• _About this task_
Would you set down each line of the data below exactly?

• _Exercise data_
━━━━━━

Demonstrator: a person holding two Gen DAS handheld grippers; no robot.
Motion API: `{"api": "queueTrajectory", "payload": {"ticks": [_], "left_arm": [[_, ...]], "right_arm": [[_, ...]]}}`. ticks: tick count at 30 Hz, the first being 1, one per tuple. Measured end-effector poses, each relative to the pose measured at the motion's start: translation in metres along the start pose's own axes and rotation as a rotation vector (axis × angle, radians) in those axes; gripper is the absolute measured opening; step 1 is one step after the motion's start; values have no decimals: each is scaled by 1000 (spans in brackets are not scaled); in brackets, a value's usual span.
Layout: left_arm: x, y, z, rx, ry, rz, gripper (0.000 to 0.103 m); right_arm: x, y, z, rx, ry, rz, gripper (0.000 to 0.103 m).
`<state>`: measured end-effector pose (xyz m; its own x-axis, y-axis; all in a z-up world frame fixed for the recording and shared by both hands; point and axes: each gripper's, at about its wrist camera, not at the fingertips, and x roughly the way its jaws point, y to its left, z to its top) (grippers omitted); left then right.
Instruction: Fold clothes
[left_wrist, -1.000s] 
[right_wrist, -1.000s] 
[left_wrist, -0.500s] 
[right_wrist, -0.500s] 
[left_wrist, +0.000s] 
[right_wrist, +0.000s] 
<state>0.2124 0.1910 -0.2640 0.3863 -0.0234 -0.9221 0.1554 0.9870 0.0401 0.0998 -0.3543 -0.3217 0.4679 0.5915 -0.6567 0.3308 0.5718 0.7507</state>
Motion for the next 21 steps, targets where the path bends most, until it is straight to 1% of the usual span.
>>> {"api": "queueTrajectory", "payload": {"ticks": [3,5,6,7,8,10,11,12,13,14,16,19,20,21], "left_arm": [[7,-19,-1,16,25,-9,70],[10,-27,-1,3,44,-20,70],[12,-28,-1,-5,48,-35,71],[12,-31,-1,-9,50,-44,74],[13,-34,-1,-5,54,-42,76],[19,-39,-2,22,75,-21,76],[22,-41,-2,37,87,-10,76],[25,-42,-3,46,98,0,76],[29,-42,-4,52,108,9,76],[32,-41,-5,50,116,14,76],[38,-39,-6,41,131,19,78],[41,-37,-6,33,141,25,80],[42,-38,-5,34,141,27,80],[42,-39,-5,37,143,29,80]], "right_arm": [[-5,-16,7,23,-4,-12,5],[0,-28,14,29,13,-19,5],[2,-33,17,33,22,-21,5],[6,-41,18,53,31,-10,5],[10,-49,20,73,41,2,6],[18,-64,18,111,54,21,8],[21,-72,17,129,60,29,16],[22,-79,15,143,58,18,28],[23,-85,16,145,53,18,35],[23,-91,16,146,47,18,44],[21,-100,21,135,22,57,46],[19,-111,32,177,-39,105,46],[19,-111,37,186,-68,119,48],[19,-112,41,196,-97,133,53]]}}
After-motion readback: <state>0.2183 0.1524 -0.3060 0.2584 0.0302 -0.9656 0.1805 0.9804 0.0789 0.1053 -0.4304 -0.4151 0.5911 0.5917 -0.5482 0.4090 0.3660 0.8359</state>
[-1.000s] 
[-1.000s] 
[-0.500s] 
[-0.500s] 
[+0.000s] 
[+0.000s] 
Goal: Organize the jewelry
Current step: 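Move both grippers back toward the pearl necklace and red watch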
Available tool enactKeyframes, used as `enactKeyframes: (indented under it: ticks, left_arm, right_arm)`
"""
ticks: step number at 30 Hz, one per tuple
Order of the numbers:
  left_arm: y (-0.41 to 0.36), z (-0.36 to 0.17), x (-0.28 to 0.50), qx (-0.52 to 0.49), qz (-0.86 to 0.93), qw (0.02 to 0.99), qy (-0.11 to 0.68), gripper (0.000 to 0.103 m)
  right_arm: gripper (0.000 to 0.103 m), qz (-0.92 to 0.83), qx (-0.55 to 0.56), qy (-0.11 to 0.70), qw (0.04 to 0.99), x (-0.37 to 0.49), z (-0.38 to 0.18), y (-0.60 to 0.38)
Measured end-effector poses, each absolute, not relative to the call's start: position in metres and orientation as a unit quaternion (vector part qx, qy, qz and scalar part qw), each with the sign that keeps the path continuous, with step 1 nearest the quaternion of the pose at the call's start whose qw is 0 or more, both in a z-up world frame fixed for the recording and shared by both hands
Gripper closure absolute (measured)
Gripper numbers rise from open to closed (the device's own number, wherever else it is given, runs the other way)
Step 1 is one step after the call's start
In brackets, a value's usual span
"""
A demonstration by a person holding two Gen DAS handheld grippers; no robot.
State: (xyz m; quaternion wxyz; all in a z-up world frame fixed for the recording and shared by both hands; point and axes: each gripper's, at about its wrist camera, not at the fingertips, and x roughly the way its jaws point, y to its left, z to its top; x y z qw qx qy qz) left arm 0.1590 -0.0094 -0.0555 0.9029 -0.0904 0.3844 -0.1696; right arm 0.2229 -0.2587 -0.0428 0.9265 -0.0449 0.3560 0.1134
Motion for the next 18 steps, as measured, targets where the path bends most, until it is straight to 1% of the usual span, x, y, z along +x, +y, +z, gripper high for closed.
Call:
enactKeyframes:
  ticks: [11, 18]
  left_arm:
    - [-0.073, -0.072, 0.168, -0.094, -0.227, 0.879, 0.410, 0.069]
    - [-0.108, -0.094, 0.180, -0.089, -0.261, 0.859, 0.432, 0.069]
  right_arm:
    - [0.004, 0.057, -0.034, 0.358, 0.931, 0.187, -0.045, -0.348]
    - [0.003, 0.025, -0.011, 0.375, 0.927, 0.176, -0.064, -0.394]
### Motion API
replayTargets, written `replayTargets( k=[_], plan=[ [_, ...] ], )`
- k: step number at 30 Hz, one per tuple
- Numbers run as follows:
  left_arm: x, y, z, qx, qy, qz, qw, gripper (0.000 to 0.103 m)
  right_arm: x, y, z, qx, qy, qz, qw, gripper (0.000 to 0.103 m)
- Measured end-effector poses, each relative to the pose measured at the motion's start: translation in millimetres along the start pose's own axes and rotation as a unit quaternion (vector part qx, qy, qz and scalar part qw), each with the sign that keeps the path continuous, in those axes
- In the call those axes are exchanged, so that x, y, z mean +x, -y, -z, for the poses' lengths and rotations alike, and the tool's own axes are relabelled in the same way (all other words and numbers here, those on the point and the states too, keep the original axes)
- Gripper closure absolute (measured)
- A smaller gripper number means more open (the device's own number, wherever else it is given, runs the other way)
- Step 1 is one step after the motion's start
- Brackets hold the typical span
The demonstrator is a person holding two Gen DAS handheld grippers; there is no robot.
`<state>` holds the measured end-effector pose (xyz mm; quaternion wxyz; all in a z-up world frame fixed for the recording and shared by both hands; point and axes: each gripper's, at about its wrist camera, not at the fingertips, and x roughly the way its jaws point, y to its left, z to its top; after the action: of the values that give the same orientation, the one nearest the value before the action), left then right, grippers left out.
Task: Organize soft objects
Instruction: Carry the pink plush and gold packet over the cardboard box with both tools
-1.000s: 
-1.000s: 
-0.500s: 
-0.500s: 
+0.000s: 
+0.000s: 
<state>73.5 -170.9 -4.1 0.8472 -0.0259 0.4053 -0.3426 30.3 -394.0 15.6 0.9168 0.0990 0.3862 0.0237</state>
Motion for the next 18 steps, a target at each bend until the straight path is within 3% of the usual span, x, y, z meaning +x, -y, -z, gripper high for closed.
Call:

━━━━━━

• _Task answer_
Demonstrator: a person holding two Gen DAS handheld grippers; no robot.
Motion API: `{"api": "queueTrajectory", "payload": {"ticks": [_], "left_arm": [[_, ...]], "right_arm": [[_, ...]]}}`. ticks: tick count at 30 Hz, the first being 1, one per tuple. Measured end-effector poses, each relative to the pose measured at the motion's start: translation in metres along the start pose's own axes and rotation as a rotation vector (axis × angle, radians) in those axes; gripper is the absolute measured opening; step 1 is one step after the motion's start; values have no decimals: each is scaled by 1000 (spans in brackets are not scaled); in brackets, a value's usual span.
Layout: left_arm: x, y, z, rx, ry, rz, gripper (0.000 to 0.103 m); right_arm: x, y, z, rx, ry, rz, gripper (0.000 to 0.103 m).
`<state>`: measured end-effector pose (xyz m; its own x-axis, y-axis; all in a z-up world frame fixed for the recording and shared by both hands; point and axes: each gripper's, at about its wrist camera, not at the fingertips, and x roughly the way its jaws point, y to its left, z to its top) (grippers omitted); left then right.
Instruction: Fold clothes
[left_wrist, -1.000s] 
[right_wrist, -1.000s] 
[left_wrist, -0.500s] 
[right_wrist, -0.500s] 
[left_wrist, +0.000s] 
[right_wrist, +0.000s] 
<state>0.2124 0.1910 -0.2640 0.3863 -0.0234 -0.9221 0.1554 0.9870 0.0401 0.0998 -0.3543 -0.3217 0.4679 0.5915 -0.6567 0.3308 0.5718 0.7507</state>
Motion for the next 21 steps, targets where the path bends most, until it is straight to 1% of the usual span.
>>> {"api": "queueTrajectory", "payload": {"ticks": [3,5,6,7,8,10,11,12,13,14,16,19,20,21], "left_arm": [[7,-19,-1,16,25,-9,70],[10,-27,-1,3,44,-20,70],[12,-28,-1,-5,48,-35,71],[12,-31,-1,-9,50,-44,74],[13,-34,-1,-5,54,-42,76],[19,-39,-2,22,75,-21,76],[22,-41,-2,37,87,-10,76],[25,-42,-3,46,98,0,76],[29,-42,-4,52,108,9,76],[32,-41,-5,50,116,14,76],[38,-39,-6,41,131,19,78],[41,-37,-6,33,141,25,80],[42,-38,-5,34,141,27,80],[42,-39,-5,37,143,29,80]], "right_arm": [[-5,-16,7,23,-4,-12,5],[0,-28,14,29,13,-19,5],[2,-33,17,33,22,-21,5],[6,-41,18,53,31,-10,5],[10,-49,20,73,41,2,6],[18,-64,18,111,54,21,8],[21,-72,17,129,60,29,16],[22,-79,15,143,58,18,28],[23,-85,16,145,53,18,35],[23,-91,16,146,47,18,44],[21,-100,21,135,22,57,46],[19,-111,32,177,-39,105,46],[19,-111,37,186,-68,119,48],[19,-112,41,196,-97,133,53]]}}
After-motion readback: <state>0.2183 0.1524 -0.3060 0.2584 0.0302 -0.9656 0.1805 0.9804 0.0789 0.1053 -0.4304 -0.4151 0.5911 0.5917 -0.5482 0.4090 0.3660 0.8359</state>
[-1.000s] 
[-1.000s] 
[-0.500s] 
[-0.500s] 
[+0.000s] 
[+0.000s] 
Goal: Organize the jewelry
Current step: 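Move both grippers back toward the pearl necklace and red watch
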Available tool enactKeyframes, used as `enactKeyframes: (indented under it: ticks, left_arm, right_arm)`
"""
ticks: step number at 30 Hz, one per tuple
Order of the numbers:
  left_arm: y (-0.41 to 0.36), z (-0.36 to 0.17), x (-0.28 to 0.50), qx (-0.52 to 0.49), qz (-0.86 to 0.93), qw (0.02 to 0.99), qy (-0.11 to 0.68), gripper (0.000 to 0.103 m)
  right_arm: gripper (0.000 to 0.103 m), qz (-0.92 to 0.83), qx (-0.55 to 0.56), qy (-0.11 to 0.70), qw (0.04 to 0.99), x (-0.37 to 0.49), z (-0.38 to 0.18), y (-0.60 to 0.38)
Measured end-effector poses, each absolute, not relative to the call's start: position in metres and orientation as a unit quaternion (vector part qx, qy, qz and scalar part qw), each with the sign that keeps the path continuous, with step 1 nearest the quaternion of the pose at the call's start whose qw is 0 or more, both in a z-up world frame fixed for the recording and shared by both hands
Gripper closure absolute (measured)
Gripper numbers rise from open to closed (the device's own number, wherever else it is given, runs the other way)
Step 1 is one step after the call's start
In brackets, a value's usual span
"""
A demonstration by a person holding two Gen DAS handheld grippers; no robot.
State: (xyz m; quaternion wxyz; all in a z-up world frame fixed for the recording and shared by both hands; point and axes: each gripper's, at about its wrist camera, not at the fingertips, and x roughly the way its jaws point, y to its left, z to its top; x y z qw qx qy qz) left arm 0.1590 -0.0094 -0.0555 0.9029 -0.0904 0.3844 -0.1696; right arm 0.2229 -0.2587 -0.0428 0.9265 -0.0449 0.3560 0.1134
Motion for the next 18 steps, as measured, targets where the path bends most, until it is straight to 1% of the usual span, x, y, z along +x, +y, +z, gripper high for closed.
Call:
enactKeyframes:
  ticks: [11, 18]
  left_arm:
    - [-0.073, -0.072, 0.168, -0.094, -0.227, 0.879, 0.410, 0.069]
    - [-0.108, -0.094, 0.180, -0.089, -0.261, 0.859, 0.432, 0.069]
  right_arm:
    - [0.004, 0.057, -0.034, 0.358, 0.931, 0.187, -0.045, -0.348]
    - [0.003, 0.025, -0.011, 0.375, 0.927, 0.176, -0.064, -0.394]
### Motion API
replayTargets, written `replayTargets( k=[_], plan=[ [_, ...] ], )`
- k: step number at 30 Hz, one per tuple
- Numbers run as follows:
  left_arm: x, y, z, qx, qy, qz, qw, gripper (0.000 to 0.103 m)
  right_arm: x, y, z, qx, qy, qz, qw, gripper (0.000 to 0.103 m)
- Measured end-effector poses, each relative to the pose measured at the motion's start: translation in millimetres along the start pose's own axes and rotation as a unit quaternion (vector part qx, qy, qz and scalar part qw), each with the sign that keeps the path continuous, in those axes
- In the call those axes are exchanged, so that x, y, z mean +x, -y, -z, for the poses' lengths and rotations alike, and the tool's own axes are relabelled in the same way (all other words and numbers here, those on the point and the states too, keep the original axes)
- Gripper closure absolute (measured)
- A smaller gripper number means more open (the device's own number, wherever else it is given, runs the other way)
- Step 1 is one step after the motion's start
- Brackets hold the typical span
The demonstrator is a person holding two Gen DAS handheld grippers; there is no robot.
`<state>` holds the measured end-effector pose (xyz mm; quaternion wxyz; all in a z-up world frame fixed for the recording and shared by both hands; point and axes: each gripper's, at about its wrist camera, not at the fingertips, and x roughly the way its jaws point, y to its left, z to its top; after the action: of the values that give the same orientation, the one nearest the value before the action), left then right, grippers left out.
Task: Organize soft objects
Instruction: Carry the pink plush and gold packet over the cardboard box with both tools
-1.000s: 
-1.000s: 
-0.500s: 
-0.500s: 
+0.000s: 
+0.000s: 
<state>73.5 -170.9 -4.1 0.8472 -0.0259 0.4053 -0.3426 30.3 -394.0 15.6 0.9168 0.0990 0.3862 0.0237</state>
Motion for the next 18 steps, a target at each bend until the straight path is within 3% of the usual span, x, y, z meaning +x, -y, -z, gripper high for closed.
Call:

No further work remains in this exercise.